Мы застукали его, когда он писал этой жуткой девице, и, изъяв у него телефон, выяснили, что он все это время с ней разговаривал, хотя обещал – клялся! – что между ними все кончено. То, как мы разозлились, было совершенно не смешно, мы чувствовали себя преданными. Мы усадили его за стол, сели напротив. Слушай, сказали мы, тебе незачем жить у нас, тебя никто тут не держит, возвращайся к себе, если хочешь, серьезно, нам насрать.
Простите, сказал он, я знаю, мне так только хуже, и это не то, что мне нужно. Он плакал. Простите, повторил он, пожалуйста, не прогоняйте меня.
Ладно, сказали мы, но то, что мы с ним в ту ночь сделали, было немного слишком даже для нас, и на следующее утро нам было противно от самих себя, а при взгляде на него нас начинало подташнивать. Мы велели ему ехать домой и сказали, что дадим знать, когда снова захотим с ним разговаривать.
Но как только он уехал, нам стало так скучно, что мы едва могли это вынести. Два дня мы протерпели, сжав зубы, но если он за нами не наблюдал, нам казалось, что все так скучно и бесполезно, что нас как будто вовсе не существует. Мы почти все время говорили о нем, обсуждали, что с ним не так, какой он поломанный во всех отношениях, а потом обещали себе, что, если мы что-то сделаем, чем бы ни было это «что-то», мы сделаем это с уважением, все обсудим, придумаем стоп-слова и установим полиаморные отношения. И на третий день мы велели ему возвращаться. Намерения у нас были самые лучшие, но мы были друг с другом так чудовищно вежливы и нам было так неловко, что в итоге единственным способом избавиться от напряжения оказалось пойти в спальню и повторить все то, что внушило нам такое отвращение три дня назад.
Потом все стало только хуже. Он был словно что-то скользкое, что мы ловили в кулак, и чем сильнее мы сжимали кулаки, тем больше пузырей выходило у нас между пальцами. Мы гнались за чем-то в нем, что нас отталкивало, но запах этого сводил нас с ума, как псов. Мы экспериментировали – с болью, синяками, цепями и игрушками, – а потом валились кучей влажных конечностей, перемешавшись, как мусор, который выносит на берег после шторма. В эти минуты наступало какое-то умиротворение, в комнате было тихо, если не считать нашего замедляющегося, несовпадающего дыхания. Но потом мы выгоняли его, чтобы остаться наедине, и вскоре в нас вновь начинала расти потребность разобрать его на части. Что бы мы ни делали, он нас не останавливал. Что бы ни велели ему сделать, он никогда, ни разу не сказал нет.

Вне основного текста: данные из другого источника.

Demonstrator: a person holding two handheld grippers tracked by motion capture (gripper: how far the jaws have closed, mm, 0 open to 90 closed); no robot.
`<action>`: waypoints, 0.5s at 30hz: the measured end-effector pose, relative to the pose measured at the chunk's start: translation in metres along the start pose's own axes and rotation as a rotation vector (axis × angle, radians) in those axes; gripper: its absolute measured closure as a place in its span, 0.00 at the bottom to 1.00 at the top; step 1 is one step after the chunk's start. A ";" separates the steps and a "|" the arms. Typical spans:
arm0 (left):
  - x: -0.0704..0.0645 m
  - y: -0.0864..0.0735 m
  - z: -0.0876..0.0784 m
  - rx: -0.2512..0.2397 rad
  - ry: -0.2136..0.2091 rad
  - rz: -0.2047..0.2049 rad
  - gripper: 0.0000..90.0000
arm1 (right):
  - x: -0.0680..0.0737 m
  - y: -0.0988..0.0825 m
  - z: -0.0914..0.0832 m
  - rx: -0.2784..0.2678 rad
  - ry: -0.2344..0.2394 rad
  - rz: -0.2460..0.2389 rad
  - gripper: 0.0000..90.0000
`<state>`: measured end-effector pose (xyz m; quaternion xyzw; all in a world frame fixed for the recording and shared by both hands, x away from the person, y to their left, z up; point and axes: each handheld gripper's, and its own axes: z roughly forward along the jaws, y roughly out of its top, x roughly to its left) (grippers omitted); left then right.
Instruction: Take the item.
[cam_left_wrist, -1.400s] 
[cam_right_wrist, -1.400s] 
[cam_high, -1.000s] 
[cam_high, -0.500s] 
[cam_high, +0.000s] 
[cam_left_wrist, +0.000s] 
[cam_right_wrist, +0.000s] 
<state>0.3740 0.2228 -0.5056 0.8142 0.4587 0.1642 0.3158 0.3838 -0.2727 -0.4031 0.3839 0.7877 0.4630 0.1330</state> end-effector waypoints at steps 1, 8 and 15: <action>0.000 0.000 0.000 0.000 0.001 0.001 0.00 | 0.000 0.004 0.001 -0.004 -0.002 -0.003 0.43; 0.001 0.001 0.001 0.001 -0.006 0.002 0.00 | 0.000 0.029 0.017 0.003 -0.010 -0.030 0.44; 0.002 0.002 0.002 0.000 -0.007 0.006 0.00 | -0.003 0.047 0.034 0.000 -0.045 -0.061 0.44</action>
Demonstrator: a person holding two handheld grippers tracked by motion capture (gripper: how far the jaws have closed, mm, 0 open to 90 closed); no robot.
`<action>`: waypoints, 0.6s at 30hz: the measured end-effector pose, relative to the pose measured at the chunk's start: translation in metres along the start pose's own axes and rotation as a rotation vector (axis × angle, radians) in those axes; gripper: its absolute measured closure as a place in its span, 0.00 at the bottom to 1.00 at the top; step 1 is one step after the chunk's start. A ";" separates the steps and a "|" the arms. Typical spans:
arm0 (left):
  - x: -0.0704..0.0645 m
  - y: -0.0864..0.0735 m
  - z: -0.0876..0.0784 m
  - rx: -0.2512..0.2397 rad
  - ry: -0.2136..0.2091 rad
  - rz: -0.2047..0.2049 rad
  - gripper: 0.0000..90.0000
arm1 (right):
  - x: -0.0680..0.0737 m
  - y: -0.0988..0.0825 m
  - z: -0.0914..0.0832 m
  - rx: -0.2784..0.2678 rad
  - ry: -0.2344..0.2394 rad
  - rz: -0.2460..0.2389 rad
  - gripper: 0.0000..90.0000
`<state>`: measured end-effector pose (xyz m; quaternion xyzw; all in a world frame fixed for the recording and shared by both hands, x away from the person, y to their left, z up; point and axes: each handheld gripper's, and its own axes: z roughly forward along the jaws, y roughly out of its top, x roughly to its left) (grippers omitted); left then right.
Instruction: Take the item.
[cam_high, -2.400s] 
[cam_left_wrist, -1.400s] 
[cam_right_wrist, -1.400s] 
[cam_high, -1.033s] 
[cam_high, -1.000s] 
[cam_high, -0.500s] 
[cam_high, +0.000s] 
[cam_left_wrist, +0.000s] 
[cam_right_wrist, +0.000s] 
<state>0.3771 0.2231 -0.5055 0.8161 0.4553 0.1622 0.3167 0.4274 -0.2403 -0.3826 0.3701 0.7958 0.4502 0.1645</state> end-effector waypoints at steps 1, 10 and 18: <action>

Мы заталкивали его в самый дальний угол своей жизни, чтобы защититься. Мы перестали с ним выходить, перестали с ним ужинать, перестали с ним разговаривать. Мы отвечали на его звонки и вызывали его только для секса, на жестокие трех-, четырех-, пятичасовые сессии, а потом гнали обратно домой. Мы требовали, чтобы он всегда был нам доступен, и бросали его взад-вперед, как йо-йо: уйди, вернись, вернись, уйди. Другие наши друзья нас уже по сто лет не видели; на работу мы ходили за пространством и подремать. Когда его не было в доме, мы таращились друг на друга, выжатые досуха, и в головах у нас по бесконечному кругу проматывался один и тот же выцветший порнофильм.